§ **EXERCISE BRIEF**
Gather every line below where "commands" appears.

§ **DATA UNDER STUDY**

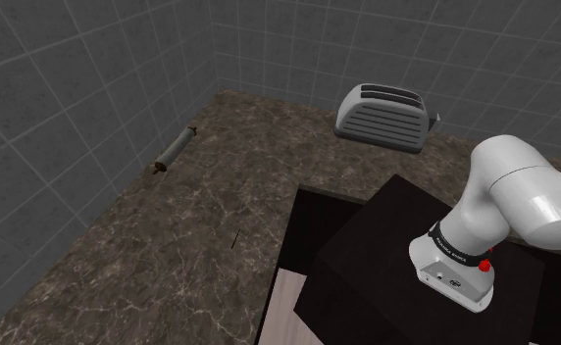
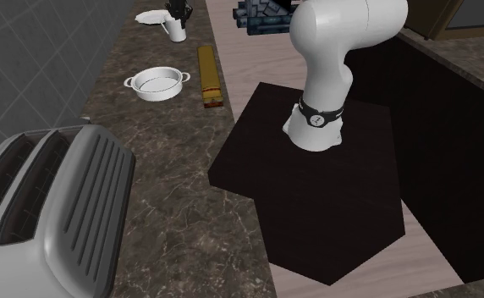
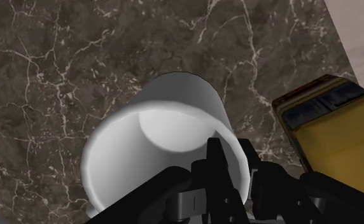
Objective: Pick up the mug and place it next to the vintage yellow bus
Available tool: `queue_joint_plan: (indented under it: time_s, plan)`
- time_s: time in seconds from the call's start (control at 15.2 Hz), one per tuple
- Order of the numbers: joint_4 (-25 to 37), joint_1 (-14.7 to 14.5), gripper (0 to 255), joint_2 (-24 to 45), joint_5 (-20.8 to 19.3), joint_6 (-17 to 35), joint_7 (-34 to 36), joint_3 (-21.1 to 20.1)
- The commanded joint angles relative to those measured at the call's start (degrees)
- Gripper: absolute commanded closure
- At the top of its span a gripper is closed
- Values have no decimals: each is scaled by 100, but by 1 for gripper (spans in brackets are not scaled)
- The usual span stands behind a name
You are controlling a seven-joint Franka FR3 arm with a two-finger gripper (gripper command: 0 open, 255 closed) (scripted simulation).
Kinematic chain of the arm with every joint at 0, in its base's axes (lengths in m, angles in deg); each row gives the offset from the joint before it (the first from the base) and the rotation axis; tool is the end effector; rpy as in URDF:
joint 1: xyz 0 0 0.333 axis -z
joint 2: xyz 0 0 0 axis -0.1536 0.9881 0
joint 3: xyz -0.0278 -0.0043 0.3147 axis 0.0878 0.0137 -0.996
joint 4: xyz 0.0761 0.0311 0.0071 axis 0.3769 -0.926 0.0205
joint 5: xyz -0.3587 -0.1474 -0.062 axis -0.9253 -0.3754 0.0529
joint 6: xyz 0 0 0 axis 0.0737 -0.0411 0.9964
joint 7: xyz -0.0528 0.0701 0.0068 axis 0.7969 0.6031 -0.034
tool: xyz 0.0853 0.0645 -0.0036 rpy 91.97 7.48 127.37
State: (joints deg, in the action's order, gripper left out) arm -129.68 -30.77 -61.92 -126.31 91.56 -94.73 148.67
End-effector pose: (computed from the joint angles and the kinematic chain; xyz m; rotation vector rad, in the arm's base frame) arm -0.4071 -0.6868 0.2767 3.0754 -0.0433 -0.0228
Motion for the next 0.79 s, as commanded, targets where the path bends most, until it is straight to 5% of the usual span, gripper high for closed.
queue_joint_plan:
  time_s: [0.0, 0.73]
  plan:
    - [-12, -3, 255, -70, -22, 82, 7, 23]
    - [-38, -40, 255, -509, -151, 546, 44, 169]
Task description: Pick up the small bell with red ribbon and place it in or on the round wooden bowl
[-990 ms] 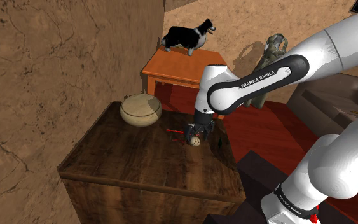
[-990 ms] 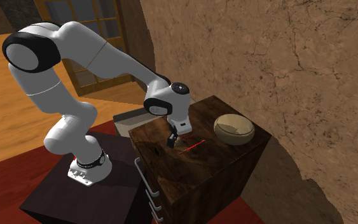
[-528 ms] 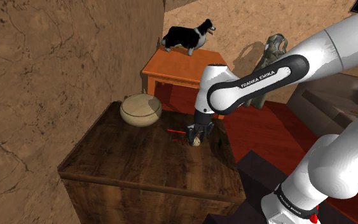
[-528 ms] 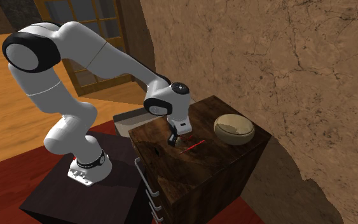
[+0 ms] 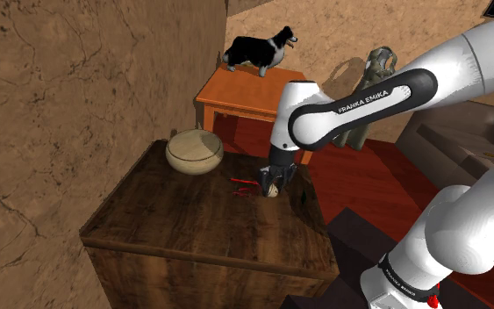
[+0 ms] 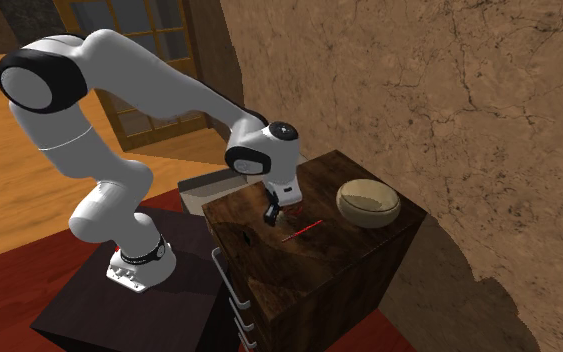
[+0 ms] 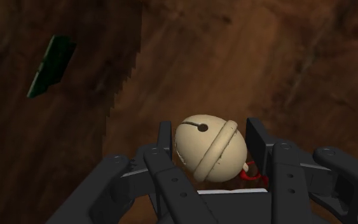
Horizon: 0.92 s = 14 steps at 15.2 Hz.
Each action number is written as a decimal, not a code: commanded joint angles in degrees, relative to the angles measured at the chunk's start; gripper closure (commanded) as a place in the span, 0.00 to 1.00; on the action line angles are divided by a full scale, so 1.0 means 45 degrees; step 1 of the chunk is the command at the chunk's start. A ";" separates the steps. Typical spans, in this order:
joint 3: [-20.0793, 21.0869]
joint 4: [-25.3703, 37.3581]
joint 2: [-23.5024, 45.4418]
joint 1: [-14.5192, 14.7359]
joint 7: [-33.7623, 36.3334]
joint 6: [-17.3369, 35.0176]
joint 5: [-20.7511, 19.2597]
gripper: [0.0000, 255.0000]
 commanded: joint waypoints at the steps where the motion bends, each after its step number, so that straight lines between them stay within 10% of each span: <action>1: -0.0029 0.0151 -0.0244 -0.0005 0.0019 -0.0398 -0.0006 1.00; 14: -0.0224 0.1389 -0.1485 -0.0038 0.0187 -0.2867 -0.0094 1.00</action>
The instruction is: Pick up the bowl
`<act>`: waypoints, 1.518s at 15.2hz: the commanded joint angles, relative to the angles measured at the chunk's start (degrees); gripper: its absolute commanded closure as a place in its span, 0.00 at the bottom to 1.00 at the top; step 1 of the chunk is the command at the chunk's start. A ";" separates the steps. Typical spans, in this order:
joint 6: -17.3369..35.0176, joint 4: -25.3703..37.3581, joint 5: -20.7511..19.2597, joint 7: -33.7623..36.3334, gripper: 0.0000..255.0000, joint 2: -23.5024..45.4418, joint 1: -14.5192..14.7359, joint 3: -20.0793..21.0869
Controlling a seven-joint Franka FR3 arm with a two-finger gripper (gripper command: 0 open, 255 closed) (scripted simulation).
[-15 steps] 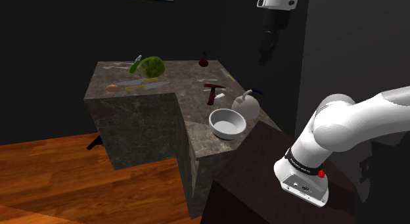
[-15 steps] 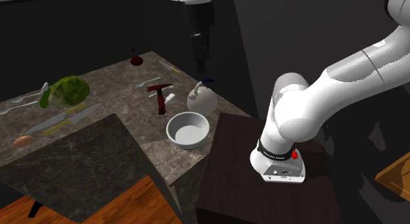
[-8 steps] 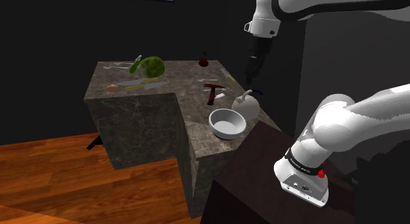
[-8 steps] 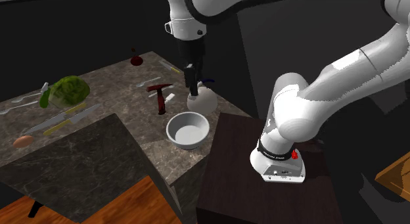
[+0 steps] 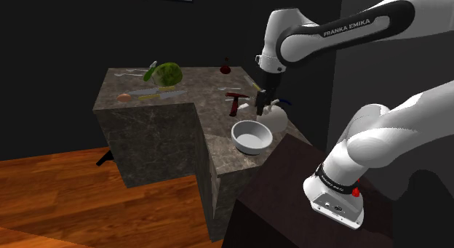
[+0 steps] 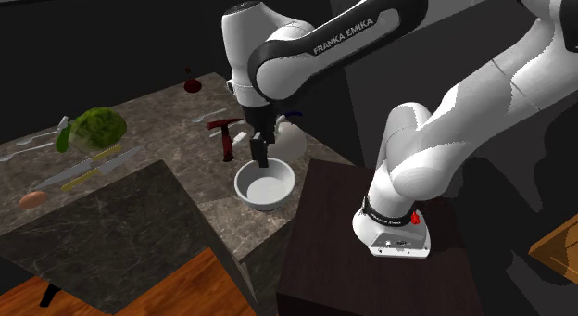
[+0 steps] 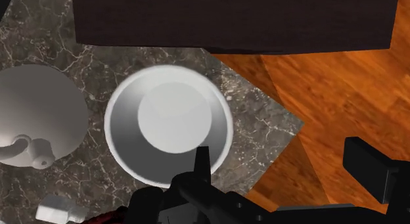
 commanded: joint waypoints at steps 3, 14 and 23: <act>10.59 -3.31 -0.68 1.11 0.00 6.60 -0.15 0.98; 38.40 -1.79 -9.21 8.75 0.00 34.89 -2.60 2.87; 47.98 0.97 -16.26 14.58 0.00 47.21 -1.35 0.15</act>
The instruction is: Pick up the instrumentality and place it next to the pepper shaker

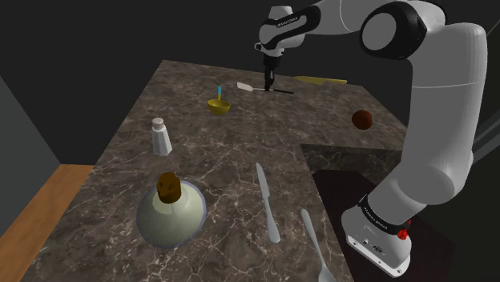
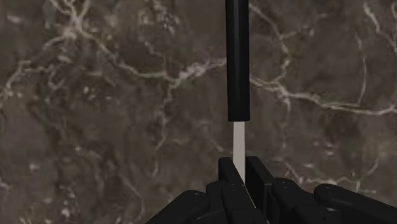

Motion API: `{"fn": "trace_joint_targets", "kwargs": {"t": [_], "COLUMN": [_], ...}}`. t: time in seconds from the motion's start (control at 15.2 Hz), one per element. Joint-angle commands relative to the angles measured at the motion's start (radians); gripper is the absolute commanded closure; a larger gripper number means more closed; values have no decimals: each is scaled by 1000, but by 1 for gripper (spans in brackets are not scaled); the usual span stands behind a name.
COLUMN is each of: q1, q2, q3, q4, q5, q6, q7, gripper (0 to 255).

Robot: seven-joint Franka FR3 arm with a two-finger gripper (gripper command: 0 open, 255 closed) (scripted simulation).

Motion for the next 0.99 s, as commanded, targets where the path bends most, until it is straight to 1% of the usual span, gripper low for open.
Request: {"fn": "trace_joint_targets", "kwargs": {"t": [0.0,0.92], "q1": [0,1], "q2": [0,-58], "q3": [0,-6], "q4": [0,102], "q5": [0,-9], "q6": [0,-159], "q7": [0,-1], "gripper": [255,255]}}
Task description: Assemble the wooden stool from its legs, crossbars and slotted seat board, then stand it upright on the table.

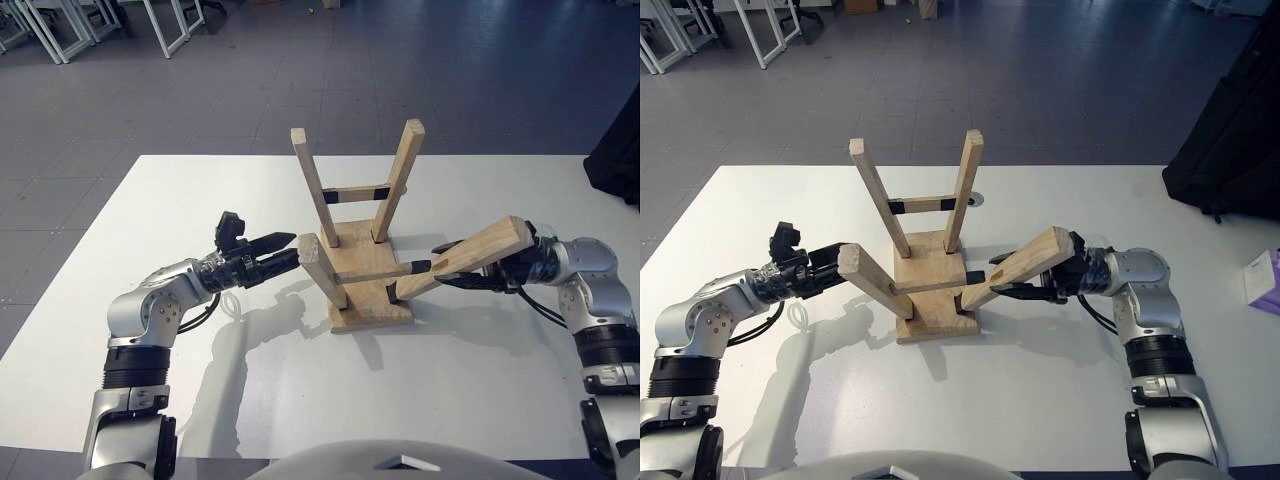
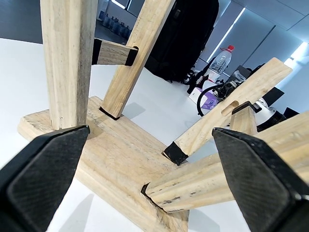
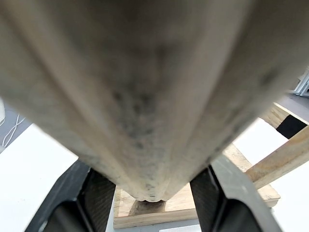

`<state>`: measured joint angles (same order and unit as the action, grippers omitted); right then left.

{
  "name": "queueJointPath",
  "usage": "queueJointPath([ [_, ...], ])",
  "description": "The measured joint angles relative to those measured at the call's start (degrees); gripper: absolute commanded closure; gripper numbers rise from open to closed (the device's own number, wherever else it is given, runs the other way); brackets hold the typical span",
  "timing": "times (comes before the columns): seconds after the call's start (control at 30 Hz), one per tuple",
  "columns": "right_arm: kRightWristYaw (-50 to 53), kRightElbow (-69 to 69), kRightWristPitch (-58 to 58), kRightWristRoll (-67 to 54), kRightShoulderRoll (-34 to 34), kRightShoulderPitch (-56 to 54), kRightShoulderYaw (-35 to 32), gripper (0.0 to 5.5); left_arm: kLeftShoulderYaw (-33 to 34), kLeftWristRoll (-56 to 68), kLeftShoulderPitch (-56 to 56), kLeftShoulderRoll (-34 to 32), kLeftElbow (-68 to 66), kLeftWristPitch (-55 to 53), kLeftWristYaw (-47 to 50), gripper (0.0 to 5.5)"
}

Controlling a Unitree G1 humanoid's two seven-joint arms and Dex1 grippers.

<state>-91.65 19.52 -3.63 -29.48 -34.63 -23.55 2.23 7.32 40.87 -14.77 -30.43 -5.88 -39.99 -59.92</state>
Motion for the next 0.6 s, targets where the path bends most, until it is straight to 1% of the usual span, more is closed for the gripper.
queueJointPath([
  [0.07, -0.1, -0.1, 0.1, 0.0, -0.1, -0.2, 0.3, 3.48, -0.1, 0.0, -0.1, -0.1, 0.0, 0.0, -0.2, 0.8],
  [0.27, 0.1, -3.5, -1.1, -2.1, -2.7, 1.7, 5.2, 3.48, -0.5, -0.6, -0.8, -0.4, -0.5, 0.0, -1.0, 0.8],
  [0.4, 0.4, -6.6, -0.8, -2.1, -3.0, 2.4, 6.4, 3.48, -0.5, -0.6, -0.8, -0.4, -0.4, 0.0, -1.0, 0.8],
  [0.6, 13.0, -7.1, -3.8, 6.8, -0.5, 0.3, 8.0, 3.48, 0.4, -0.5, 1.3, -0.3, 1.2, 0.0, 0.3, 0.8],
])
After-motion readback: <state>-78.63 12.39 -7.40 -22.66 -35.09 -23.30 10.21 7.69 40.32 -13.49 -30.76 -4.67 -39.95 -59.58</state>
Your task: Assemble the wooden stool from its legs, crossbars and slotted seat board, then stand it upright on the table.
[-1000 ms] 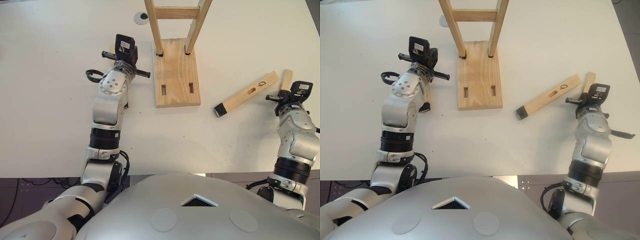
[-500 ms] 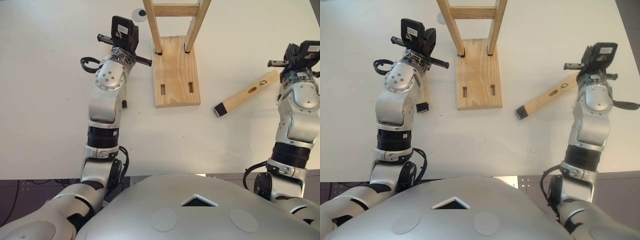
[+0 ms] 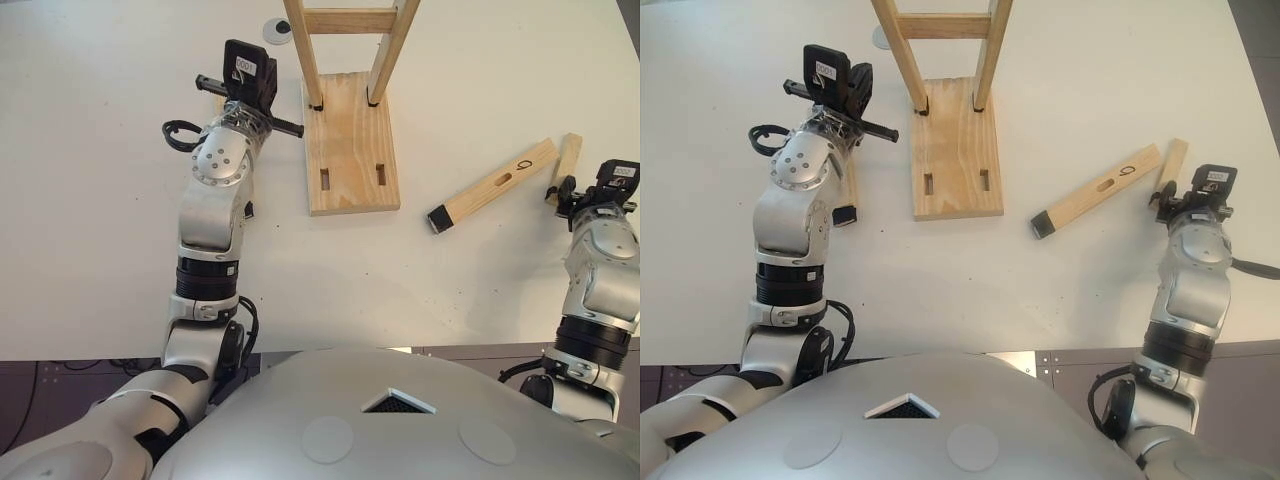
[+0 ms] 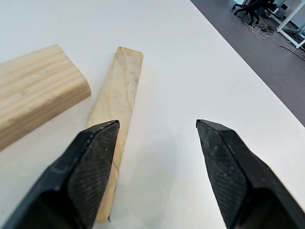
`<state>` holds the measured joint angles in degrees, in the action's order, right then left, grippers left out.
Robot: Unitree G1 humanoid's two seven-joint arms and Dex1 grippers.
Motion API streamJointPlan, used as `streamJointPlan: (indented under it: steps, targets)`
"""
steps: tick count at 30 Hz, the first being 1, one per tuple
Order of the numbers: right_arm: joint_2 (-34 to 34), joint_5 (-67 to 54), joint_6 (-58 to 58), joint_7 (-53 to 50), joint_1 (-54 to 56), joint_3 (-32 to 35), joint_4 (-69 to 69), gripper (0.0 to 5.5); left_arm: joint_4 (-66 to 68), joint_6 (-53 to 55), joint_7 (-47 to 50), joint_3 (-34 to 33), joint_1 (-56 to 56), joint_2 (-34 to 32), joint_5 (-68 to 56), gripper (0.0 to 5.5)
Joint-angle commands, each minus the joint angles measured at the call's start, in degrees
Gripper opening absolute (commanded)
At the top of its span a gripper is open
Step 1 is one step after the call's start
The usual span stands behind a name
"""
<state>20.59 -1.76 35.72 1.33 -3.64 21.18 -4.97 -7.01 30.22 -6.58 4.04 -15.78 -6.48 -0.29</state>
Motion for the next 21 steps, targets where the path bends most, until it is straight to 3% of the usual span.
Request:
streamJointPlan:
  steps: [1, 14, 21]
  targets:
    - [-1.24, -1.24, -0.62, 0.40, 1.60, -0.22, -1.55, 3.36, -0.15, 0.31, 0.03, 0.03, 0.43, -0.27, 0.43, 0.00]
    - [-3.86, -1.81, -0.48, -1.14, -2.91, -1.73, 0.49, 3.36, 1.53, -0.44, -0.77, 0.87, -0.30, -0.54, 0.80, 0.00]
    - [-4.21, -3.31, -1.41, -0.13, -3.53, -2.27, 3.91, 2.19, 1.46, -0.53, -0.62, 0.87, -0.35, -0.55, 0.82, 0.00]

§ **YOUR SOLUTION**
Motion API: `{"fn": "trace_joint_targets", "kwargs": {"t": [_], "COLUMN": [_], ...}}`. t: time in seconds from the motion's start (control at 15.2 Hz), one per element. Joint-angle commands relative to the angles measured at the motion's start (radians); gripper is the absolute commanded closure; a larger gripper number means more closed; values have no decimals: each is scaled by 1000, but by 1 for gripper (spans in brackets are not scaled); the usual span stands behind a name.
Joint-angle commands, each minus the joint angles measured at the call's start, in degrees

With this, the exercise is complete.